Nevertheless, vices like “partying, fornication and cohabitation” do not decivilize with the virulence that characterizes crimes against life and property. Mr. Nowicki concedes as much when he observes that those indulging in those behaviors “may be entirely polite, good-natured and all-around likable.” It stands to reason. Unlike vices, crimes against life and property clearly violate the Golden Rule. No decent human being takes issue with the Golden Rule. Restrictions on consensual adult behavior, on the other hand, are invariably a hard sell, as any priest or parent can tell you, and especially so for the young, who are not inclined to rein in their fleshly desires in that freewheeling phase of life.

This is not to denigrate virtues like prudence, sobriety and self-restraint, but rather to underscore the uniquely pernicious nature of thuggery. It’s not just that “all-around likable” is not how we describe thieves, assassins, extortionists, child molesters, counterfeiters, stick-up artists, conmen, kidnappers, torturers, snake oil salesmen, rapists, arsonists, vandals or murderers. It’s that too many otherwise intelligent and virtuous and, yes, principled people regard thugs as “all-around inevitable” or “all-around better than any alternative,” or even “all-around indispensable to the public health and welfare,” so long as the thugs practice their thuggery while in the employ of the State.

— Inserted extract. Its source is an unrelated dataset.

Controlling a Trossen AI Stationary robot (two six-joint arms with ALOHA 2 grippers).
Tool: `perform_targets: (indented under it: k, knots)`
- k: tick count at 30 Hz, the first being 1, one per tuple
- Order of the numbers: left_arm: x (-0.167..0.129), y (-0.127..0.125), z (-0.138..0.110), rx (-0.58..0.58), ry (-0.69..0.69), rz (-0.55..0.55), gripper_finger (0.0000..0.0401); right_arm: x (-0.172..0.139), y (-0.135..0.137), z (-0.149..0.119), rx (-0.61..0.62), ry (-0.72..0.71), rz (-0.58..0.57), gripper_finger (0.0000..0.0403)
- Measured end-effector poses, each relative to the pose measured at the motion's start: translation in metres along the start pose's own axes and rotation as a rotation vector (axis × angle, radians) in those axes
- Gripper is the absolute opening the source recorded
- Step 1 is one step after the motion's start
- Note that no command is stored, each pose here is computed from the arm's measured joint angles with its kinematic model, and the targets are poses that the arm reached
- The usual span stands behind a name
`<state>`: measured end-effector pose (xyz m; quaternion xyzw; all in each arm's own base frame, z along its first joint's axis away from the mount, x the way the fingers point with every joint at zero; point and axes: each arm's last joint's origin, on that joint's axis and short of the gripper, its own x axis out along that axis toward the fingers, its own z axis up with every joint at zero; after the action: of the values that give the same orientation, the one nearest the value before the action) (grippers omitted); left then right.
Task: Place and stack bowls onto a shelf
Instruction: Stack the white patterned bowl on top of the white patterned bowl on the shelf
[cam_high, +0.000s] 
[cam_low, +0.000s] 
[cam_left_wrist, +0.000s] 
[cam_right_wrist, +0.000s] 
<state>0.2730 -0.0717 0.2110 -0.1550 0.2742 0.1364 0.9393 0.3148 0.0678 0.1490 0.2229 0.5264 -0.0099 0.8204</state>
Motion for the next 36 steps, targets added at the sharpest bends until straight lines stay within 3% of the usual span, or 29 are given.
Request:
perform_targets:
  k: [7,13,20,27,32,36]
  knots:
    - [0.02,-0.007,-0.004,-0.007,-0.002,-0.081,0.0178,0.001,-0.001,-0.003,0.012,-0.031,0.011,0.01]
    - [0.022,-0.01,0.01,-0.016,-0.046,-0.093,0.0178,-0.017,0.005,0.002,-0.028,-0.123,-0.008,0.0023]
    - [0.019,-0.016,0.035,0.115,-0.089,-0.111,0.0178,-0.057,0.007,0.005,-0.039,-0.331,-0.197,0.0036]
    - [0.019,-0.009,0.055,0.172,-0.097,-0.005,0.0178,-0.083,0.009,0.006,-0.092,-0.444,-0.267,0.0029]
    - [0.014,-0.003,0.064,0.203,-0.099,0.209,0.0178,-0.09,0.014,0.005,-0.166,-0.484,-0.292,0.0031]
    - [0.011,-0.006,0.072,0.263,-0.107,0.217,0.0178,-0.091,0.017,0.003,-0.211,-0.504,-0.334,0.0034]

Better than a millennium and a half ago, no less a Person of the Book than St. Augustine of Hippo saw fit to bring this remarkable conundrum to the fore:

Without justice, what are kingdoms but great robber bands? What are robber bands but small kingdoms? The band is itself made up of men, is ruled by the command of a leader, and is held together by a social pact. Plunder is divided in accordance with an agreed upon law. If this evil increases by the inclusion of dissolute men to the extent that it takes over territory, establishes headquarters, occupies cities, and subdues peoples, it publicly assumes the title of kingdom!

A fitting and true response was once given to Alexander the Great by an apprehended pirate. When asked by the king what he thought he was doing by infesting the sea, he replied with noble insolence, "What do you think you are doing by infesting the whole world? Because I do it with one puny boat, I am called a pirate; because you do it with a great fleet, you are called an emperor."

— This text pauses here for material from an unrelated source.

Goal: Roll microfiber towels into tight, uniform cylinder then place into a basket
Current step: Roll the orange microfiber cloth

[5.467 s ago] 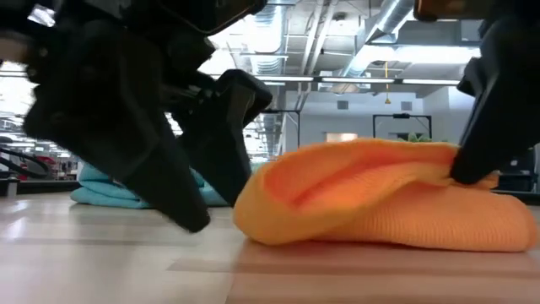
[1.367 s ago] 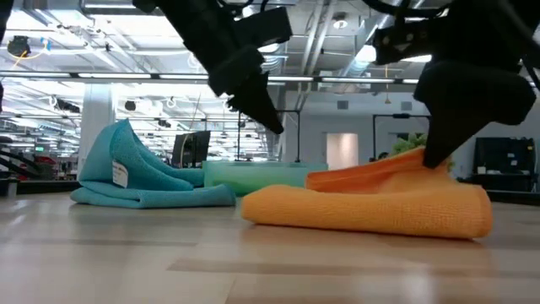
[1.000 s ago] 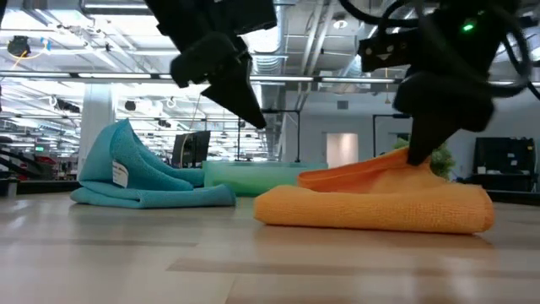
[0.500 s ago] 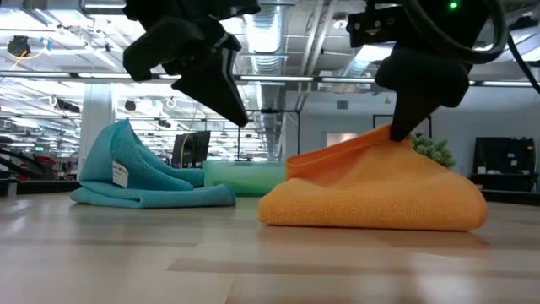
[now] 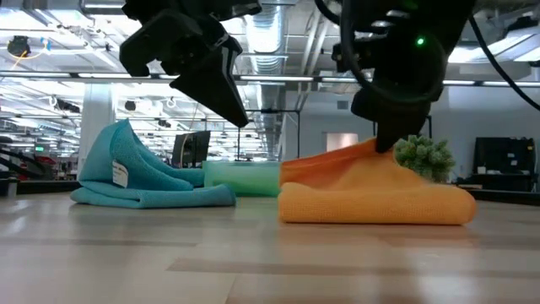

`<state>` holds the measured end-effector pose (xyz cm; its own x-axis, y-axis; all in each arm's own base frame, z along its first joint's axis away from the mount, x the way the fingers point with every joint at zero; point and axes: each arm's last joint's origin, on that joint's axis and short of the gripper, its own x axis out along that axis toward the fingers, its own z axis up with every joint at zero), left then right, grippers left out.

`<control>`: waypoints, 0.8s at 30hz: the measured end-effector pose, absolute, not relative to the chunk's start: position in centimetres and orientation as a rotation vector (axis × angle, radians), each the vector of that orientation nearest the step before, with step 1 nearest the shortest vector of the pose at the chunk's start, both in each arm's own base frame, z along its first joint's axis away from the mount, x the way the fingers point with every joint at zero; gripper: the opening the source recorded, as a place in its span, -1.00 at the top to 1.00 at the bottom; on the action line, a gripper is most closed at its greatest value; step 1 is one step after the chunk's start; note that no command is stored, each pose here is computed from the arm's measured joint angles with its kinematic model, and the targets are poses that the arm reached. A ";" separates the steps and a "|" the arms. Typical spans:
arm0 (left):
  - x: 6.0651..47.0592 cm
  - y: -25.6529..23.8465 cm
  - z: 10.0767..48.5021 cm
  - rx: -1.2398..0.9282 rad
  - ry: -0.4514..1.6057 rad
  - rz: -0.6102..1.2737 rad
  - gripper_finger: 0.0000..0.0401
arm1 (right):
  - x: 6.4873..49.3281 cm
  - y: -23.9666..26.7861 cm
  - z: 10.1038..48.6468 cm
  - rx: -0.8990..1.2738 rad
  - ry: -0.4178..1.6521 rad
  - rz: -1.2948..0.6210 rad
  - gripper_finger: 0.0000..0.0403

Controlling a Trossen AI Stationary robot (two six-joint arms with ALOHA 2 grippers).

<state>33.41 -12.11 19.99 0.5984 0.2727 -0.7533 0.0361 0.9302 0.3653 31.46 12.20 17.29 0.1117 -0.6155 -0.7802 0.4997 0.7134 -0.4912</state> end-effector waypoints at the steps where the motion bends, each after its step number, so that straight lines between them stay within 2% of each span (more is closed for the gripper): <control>1: 33.4 -12.1 20.0 0.363 0.924 0.140 0.95 | 31.5 12.2 17.3 -0.117 1.207 -0.817 0.97; 8: 33.4 -12.1 20.0 0.363 0.925 0.140 0.95 | 31.8 12.1 17.2 -0.107 1.195 -0.801 0.82; 13: 33.4 -12.1 20.0 0.355 0.924 0.141 0.93 | 32.3 11.2 17.1 -0.090 1.223 -0.792 0.64; 24: 33.4 -12.1 20.0 0.322 0.930 0.136 0.68 | 32.9 9.7 17.5 -0.099 1.257 -0.802 0.14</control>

The Last Ditch bills itself as a forum for us “Old Believers in the West” who “confront the end of civilization—and do our level best to name its destroyers.” No doubt its destroyers include those who scoff at faith-based first principles governing marriage and family life. But the hallmark of Western morality is its universality. What, then, do we call those who accept faith- and reason-based first principles upholding the inviolability of human life and property but who exempt the Emperors from them? Only by holding Emperors and Pirates to the same moral standard can we hope to bring the Emperors to heel and halt the West’s relentless slide into anomie and dissolution.